Did you feel the earth move this morning?

Let us know if you felt this morning’s earthquake, which hit at 4:37 a.m. today.

Please send us an e-mail at editor@ljworld.com so we can get in touch with you.

An emergency vehicle waits at the scene where rubble from earthquake damage lies strewn along a sidewalk in an old section of Louisville, Ky., Friday, April 18, 2008. The 5.2 magnitude earthquake, centered in southern Illinois, rattled skyscrapers in Chicago's Loop and homes in Cincinnati but appeared to cause no major injuries or damage.

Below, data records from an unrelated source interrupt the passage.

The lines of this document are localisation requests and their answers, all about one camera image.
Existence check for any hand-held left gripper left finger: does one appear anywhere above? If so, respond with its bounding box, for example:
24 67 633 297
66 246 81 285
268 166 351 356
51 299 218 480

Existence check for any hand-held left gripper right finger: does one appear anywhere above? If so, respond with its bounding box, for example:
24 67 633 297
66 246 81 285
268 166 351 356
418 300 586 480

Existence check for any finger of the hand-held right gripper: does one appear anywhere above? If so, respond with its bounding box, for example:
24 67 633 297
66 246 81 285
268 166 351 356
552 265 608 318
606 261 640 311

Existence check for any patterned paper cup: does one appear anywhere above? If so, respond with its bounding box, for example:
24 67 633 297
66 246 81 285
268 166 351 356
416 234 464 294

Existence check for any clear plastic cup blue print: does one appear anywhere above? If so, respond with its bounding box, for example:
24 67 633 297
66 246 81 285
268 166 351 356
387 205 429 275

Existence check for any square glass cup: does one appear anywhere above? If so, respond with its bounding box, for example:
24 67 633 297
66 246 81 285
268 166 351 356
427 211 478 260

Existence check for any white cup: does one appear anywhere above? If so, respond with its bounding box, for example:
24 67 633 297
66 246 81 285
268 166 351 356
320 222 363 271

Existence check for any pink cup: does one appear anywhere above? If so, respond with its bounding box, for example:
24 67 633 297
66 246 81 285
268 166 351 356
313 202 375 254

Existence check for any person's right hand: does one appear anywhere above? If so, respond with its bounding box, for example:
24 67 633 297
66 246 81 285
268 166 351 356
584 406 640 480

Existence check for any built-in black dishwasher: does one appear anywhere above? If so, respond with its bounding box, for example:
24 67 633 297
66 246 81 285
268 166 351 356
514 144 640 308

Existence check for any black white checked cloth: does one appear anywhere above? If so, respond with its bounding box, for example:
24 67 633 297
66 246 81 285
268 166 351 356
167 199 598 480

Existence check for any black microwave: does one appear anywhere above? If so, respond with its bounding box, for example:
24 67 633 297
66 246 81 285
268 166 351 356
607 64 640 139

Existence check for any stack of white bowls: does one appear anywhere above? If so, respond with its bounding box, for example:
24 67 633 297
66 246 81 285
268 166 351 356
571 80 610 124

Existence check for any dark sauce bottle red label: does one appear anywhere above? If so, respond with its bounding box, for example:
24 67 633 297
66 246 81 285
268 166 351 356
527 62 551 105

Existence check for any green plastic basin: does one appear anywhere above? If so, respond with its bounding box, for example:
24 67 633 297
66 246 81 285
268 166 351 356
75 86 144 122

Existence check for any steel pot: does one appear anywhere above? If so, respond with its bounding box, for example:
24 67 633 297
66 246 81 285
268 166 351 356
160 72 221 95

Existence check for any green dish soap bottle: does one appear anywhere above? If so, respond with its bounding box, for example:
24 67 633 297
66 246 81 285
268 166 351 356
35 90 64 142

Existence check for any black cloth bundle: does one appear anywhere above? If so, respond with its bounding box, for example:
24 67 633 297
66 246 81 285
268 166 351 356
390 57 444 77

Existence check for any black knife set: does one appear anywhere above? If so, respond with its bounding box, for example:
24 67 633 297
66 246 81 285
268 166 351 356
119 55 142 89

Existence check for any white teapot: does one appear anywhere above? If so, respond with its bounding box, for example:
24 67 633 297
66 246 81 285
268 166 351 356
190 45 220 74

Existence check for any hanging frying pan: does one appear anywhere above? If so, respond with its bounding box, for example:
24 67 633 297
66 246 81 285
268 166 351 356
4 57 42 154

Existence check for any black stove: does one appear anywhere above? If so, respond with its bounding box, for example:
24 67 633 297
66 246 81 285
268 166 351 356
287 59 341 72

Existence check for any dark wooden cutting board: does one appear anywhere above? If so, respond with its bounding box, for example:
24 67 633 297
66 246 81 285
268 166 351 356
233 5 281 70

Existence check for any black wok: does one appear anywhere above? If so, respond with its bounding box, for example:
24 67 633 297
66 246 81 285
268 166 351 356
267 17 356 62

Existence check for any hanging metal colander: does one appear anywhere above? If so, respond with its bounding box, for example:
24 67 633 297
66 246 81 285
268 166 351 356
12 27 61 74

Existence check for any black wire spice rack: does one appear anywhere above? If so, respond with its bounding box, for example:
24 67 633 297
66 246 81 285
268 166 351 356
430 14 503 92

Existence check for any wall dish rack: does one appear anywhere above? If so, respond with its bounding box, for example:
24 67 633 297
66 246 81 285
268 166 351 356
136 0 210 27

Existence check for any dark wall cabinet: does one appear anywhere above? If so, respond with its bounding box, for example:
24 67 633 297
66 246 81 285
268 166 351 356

Lawrence residents felt the rumblings of the 5.2 magnitude earthquake that shook Southern Illinois and Indiana at 4:37 a.m. today.

The earthquake was centered six miles from West Salem, Ill., and 45 miles from Evansville, Ind. Besides Lawrence, it was felt in such distant cities as Milwaukee, Des Moines, Iowa, and Atlanta, nearly 400 miles to the southeast.

In Mount Carmel, 15 southeast of the epicenter, a woman was trapped in her home by a collapsed porch but was quickly freed and wasn’t hurt, said Mickie Smith, a dispatcher at the police department. The department took numerous other calls, though none reported anything more serious than objects knocked off walls and out of shelves, she said.

The quake is believed to have involved the Wabash fault, a northern extension of the New Madrid fault about six miles north of Mount Carmel, Ill., said United States Geological Survey geophysicist Randy Baldwin.

The last earthquake in the region to approach the severity of Friday’s temblor was a 5.0 magnitude quake that shook a nearby area in 2002, Baldwin said.